Nature Journaling
Nature journaling in CalNat courses takes a variety of forms, including data collection and documentation, field notes and descriptions of activities completed, and sketches of urban flora and fauna, as well as narratives of observation activities and experiences. Previously in Wild Davis, nature journals were used by students for taking notes on lecture content, documenting their contribution to the group field projects (including data collection), and narrating and sketching their experiences at their sit spots.
Sit spots are a commonly-used instructional tool in CalNat courses, and involve making observations at the same location throughout the course. In Wild Davis, students visit their sit spot three times throughout the quarter, once around dawn, once at mid-day, and once around dusk, for 45 minutes each. Even prior to shelter-in-place directives, sit spots were intended to be a solitary experience for the students, excluding friends, family, and electronic devices. Students practice focusing on each sense individually (with the exception of taste) to ‘get to know’ their location, and document their experience in words, sound recordings, sketches, and a limited number of photos (to reduce device use). Prior to remote instruction, students were encouraged to choose sit spots in an urban green space, garden, or park. Since the sit spot observations occur at times of day when students may not be comfortable being alone outdoors, any space in which the student felt safe was allowed (including backyards). After each observation, students turned in their nature journals for review by the instructor.
Under remote instruction, students were even more explicitly encouraged to choose a sit spot in which the student felt safe, and in which prolonged sitting was allowed. Under shelter-in-place directives, many city parks required visitors to be exercising and not ‘loitering’ which limited the options for students in 2020. Consequently, several students selected sit spots in their backyard (n=9/23), though many still chose a neighborhood park or greenspace (n=14/23). Unlike previous quarters, students were also allowed to change the location of their sit spot if the student’s access to or comfort with the location changed. Students completed their observations in their nature journals and then ‘turned in’ their journal entries via scans/photographs or typed transcripts of the journal pages uploaded to the course LMS.

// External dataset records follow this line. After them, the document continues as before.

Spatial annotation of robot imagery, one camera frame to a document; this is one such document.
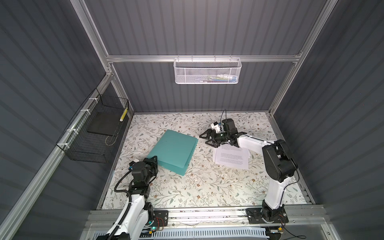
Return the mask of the white paper sheet underneath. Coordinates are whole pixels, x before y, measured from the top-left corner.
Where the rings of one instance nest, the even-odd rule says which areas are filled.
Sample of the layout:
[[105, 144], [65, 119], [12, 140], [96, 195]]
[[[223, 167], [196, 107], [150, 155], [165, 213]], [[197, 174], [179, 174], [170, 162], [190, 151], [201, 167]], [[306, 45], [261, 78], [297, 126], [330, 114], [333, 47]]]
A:
[[212, 150], [212, 153], [213, 153], [213, 162], [215, 163], [216, 162], [216, 153], [217, 153], [217, 149], [213, 149]]

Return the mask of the pens in white basket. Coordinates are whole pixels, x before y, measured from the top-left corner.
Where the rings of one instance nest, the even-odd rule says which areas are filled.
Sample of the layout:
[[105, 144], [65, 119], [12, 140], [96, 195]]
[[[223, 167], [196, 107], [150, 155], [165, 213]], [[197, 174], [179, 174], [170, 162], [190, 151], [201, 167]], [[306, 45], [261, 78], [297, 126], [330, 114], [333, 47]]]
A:
[[201, 83], [237, 84], [238, 76], [235, 76], [235, 75], [202, 76], [200, 78], [197, 78], [197, 81]]

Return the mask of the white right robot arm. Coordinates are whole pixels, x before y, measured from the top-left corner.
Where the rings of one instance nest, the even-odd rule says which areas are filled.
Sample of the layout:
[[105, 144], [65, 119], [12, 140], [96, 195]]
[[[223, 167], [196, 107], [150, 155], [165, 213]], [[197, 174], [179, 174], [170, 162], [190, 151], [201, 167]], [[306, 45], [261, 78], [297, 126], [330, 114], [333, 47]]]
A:
[[214, 122], [199, 135], [206, 145], [218, 148], [227, 144], [251, 150], [263, 156], [266, 172], [270, 177], [267, 195], [262, 202], [259, 216], [265, 223], [283, 222], [286, 216], [283, 196], [286, 188], [294, 184], [292, 178], [298, 170], [287, 143], [284, 140], [261, 140], [246, 132], [239, 132], [233, 119]]

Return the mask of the printed white paper sheet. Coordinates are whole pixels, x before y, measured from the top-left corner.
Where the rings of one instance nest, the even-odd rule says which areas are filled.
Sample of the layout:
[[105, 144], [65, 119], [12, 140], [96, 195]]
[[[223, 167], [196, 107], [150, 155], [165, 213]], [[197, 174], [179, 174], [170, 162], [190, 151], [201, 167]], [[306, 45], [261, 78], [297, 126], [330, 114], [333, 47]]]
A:
[[249, 158], [249, 150], [224, 144], [217, 148], [215, 164], [228, 168], [248, 170]]

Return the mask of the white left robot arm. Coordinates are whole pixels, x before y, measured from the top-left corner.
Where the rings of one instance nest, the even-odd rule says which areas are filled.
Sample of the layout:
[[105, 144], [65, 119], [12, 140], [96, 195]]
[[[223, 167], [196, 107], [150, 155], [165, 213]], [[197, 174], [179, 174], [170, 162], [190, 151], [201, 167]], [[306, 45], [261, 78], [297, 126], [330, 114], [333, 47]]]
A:
[[[127, 195], [127, 202], [110, 230], [105, 235], [97, 237], [98, 240], [137, 240], [143, 229], [153, 224], [155, 213], [148, 197], [150, 184], [156, 179], [157, 174], [157, 156], [130, 163], [129, 171], [114, 187], [114, 192]], [[119, 190], [119, 184], [128, 175], [133, 176], [128, 189]]]

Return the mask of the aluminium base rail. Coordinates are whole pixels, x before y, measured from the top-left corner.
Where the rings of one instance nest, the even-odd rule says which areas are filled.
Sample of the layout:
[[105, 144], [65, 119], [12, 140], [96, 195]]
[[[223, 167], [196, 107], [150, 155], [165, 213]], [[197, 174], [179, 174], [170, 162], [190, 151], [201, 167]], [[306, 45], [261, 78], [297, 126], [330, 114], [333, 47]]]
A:
[[[168, 215], [159, 218], [155, 227], [166, 229], [209, 228], [209, 227], [242, 227], [242, 226], [278, 226], [280, 221], [266, 223], [257, 220], [251, 224], [246, 207], [212, 207], [212, 208], [173, 208], [166, 209]], [[330, 222], [325, 208], [322, 205], [288, 205], [285, 206], [289, 222], [287, 227], [295, 225], [323, 225]], [[85, 230], [108, 231], [120, 215], [121, 210], [91, 211], [85, 223]]]

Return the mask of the black pad in basket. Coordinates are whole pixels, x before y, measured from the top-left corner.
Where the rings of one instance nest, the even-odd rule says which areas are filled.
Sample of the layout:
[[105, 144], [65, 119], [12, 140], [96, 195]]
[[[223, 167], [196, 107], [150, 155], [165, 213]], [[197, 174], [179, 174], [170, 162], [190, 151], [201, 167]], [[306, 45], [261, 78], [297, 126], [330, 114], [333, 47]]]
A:
[[87, 128], [91, 134], [112, 137], [117, 135], [120, 129], [120, 115], [98, 112]]

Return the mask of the yellow marker in basket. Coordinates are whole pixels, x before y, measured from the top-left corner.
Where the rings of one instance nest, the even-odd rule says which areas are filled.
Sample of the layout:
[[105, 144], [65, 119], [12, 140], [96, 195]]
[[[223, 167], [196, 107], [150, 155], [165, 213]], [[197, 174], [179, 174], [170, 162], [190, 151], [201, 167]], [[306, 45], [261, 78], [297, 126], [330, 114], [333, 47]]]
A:
[[125, 108], [124, 111], [123, 111], [123, 113], [122, 113], [122, 115], [121, 115], [121, 117], [120, 117], [120, 122], [123, 122], [123, 121], [124, 121], [124, 119], [125, 119], [127, 113], [128, 113], [128, 108]]

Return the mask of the teal file folder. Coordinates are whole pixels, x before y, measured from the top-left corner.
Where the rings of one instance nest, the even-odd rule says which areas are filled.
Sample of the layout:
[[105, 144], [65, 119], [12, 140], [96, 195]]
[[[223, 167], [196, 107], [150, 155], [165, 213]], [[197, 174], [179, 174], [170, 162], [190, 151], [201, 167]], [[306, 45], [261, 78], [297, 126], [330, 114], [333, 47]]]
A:
[[156, 156], [159, 166], [184, 176], [196, 149], [198, 139], [166, 130], [147, 158]]

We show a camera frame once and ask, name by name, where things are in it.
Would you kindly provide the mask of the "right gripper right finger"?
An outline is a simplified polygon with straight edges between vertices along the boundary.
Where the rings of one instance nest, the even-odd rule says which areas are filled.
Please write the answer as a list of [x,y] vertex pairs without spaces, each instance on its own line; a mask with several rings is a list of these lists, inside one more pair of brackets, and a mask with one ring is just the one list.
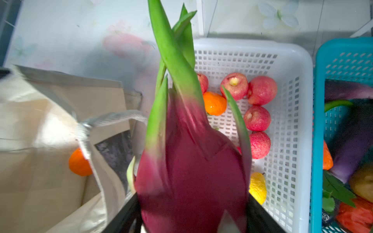
[[247,204],[247,232],[285,233],[284,229],[257,201],[248,201]]

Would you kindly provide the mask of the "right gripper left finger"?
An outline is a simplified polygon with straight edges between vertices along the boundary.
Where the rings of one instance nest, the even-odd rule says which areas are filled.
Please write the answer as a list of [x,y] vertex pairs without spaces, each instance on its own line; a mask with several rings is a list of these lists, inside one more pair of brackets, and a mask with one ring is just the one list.
[[103,233],[141,233],[143,220],[137,193],[123,206]]

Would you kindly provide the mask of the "large orange fruit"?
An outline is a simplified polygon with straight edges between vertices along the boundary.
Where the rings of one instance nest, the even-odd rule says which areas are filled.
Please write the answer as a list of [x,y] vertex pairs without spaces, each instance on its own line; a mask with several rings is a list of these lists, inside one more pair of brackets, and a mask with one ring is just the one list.
[[89,176],[93,174],[88,160],[85,159],[80,148],[77,148],[69,158],[70,170],[80,176]]

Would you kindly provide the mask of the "pink dragon fruit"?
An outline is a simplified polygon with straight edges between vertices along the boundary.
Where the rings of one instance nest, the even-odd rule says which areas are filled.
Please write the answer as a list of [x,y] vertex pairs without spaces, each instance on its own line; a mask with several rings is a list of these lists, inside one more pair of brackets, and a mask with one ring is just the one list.
[[153,33],[173,80],[158,78],[135,179],[149,233],[244,233],[252,156],[235,111],[241,150],[213,129],[194,70],[193,37],[176,37],[160,1],[149,1]]

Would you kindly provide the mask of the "beige canvas grocery bag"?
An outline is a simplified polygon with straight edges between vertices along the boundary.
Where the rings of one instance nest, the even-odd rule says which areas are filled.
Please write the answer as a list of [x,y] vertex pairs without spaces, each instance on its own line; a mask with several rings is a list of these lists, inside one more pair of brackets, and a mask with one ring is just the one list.
[[[1,78],[1,232],[101,233],[132,192],[122,84],[15,65]],[[69,158],[80,148],[93,171]]]

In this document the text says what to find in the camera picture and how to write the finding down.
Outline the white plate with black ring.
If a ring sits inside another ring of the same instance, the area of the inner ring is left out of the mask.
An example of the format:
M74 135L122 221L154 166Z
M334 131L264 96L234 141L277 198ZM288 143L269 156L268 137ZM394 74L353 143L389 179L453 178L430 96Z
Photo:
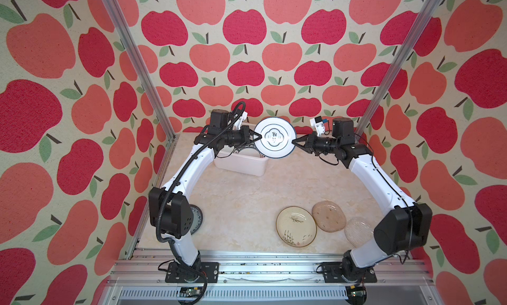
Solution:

Under traditional instruction, sit spots are reserved for solo nature journaling and observation activities; however, under remote instruction, students often used their sit spot to complete other field activities (described in the Participatory Science Projects section). This provided an avenue for place-based learning, or learning about “local natural, built, and social environments through inquiry, environmental action, and other hands-on activities in a specific place” (Kudryavstev et al 2012, p. 240). In addition to fostering pro-environmental behavior, place-based education can foster academic achievement, positive social-emotional outcomes, and greater appreciation of the natural world (Sobel, 2005). Participation in direct instruction through synchronous lectures, in combination with engagement in multiple forms of experiential activity such as nature journaling, observation activities, and completion of field activities, represents a rigorous and effective strategy to strengthen students’ sense of place (Kudryavstev et al 2012).